Beneath this task are records; print exactly the stretch of them from the line with "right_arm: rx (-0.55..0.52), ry" through the line with "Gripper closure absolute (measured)", both ends included.

*** Opening EXTRACTED MATERIAL ***

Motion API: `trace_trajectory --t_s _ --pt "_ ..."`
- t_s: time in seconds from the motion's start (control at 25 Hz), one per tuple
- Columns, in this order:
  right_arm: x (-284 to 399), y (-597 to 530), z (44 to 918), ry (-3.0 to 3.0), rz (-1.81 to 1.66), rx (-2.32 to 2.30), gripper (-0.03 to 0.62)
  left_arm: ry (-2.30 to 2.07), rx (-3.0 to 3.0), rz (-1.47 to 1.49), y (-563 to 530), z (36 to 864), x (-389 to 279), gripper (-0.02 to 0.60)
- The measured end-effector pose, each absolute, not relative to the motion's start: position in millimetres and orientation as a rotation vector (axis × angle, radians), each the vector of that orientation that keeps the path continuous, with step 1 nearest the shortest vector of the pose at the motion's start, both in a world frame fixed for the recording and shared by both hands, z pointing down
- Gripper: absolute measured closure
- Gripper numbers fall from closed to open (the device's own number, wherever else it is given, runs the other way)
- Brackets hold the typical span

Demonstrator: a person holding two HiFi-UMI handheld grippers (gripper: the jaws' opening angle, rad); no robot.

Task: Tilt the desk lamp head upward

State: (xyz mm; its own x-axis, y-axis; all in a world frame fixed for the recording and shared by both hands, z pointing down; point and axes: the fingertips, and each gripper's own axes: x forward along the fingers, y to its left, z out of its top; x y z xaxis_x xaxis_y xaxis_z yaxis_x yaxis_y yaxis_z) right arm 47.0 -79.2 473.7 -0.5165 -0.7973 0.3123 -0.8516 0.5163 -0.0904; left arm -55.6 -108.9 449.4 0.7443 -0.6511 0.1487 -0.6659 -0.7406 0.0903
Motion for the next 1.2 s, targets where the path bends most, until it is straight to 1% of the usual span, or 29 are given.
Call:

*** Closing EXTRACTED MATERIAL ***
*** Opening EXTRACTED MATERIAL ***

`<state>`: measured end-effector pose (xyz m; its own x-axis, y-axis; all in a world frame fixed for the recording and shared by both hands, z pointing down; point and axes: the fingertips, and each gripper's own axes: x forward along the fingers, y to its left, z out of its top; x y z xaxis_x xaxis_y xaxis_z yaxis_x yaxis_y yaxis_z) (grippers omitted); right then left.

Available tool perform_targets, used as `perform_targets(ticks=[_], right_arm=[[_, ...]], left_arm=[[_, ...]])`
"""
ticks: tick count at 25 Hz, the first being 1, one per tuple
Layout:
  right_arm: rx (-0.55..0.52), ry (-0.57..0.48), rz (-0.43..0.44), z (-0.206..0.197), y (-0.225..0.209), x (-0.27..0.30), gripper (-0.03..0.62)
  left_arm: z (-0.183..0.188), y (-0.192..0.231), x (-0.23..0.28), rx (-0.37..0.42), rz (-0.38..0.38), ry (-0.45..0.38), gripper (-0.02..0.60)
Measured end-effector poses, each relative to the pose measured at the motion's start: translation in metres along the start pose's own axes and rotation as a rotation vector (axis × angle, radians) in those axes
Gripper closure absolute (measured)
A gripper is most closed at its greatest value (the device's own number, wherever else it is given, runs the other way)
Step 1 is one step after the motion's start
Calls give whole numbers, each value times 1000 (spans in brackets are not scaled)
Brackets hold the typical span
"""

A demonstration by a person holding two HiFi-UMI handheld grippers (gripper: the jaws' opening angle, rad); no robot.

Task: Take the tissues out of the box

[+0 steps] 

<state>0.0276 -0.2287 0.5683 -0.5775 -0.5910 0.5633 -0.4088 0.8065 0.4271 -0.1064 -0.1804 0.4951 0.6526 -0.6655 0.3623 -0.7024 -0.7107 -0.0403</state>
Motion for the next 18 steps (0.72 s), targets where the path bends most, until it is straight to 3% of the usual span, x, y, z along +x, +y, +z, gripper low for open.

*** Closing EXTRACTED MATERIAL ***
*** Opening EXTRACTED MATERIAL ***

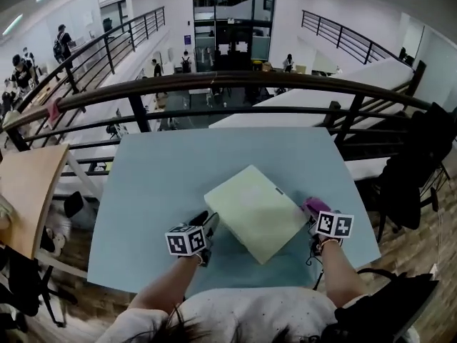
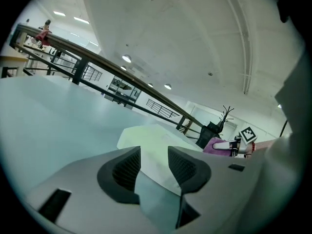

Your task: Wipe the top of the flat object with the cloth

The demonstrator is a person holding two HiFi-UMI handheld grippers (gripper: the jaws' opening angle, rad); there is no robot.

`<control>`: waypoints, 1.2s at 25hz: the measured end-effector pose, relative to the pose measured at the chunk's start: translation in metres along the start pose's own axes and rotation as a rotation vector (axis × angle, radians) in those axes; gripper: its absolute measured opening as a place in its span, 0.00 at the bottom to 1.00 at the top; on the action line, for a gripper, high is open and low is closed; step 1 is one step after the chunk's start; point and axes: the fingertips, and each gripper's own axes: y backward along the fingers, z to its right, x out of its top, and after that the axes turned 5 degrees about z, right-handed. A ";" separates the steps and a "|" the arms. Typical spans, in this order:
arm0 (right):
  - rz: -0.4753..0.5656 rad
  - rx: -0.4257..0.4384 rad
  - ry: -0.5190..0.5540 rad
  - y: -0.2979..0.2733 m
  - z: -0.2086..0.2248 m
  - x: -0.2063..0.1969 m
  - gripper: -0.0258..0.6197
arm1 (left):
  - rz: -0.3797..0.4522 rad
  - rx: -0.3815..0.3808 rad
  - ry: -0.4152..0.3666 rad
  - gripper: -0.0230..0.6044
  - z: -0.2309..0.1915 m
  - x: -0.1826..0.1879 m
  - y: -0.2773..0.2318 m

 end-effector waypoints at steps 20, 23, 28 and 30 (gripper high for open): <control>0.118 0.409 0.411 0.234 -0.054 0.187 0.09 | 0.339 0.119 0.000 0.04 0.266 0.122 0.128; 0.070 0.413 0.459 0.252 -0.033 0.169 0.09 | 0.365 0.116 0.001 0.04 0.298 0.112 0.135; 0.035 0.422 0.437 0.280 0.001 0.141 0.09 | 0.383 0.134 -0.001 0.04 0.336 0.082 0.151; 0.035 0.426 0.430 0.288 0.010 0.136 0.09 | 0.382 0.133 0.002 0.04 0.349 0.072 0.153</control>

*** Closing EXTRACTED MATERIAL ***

» COMPLETED EXERCISE
  right_arm: rx (-0.55..0.52), ry (-0.57..0.48), rz (-0.43..0.44), z (-0.206..0.197), y (-0.225..0.209), x (-0.27..0.30), gripper (-0.03..0.62)
  left_arm: z (-0.183..0.188), y (-0.192..0.231), x (-0.23..0.28), rx (-0.37..0.42), rz (-0.38..0.38), ry (-0.45..0.38), gripper (-0.02..0.60)
Measured end-effector poses, each relative to the pose measured at the motion's start: translation in metres along the start pose's own axes and rotation as a rotation vector (axis × angle, radians) in those axes
Gripper closure absolute (measured)

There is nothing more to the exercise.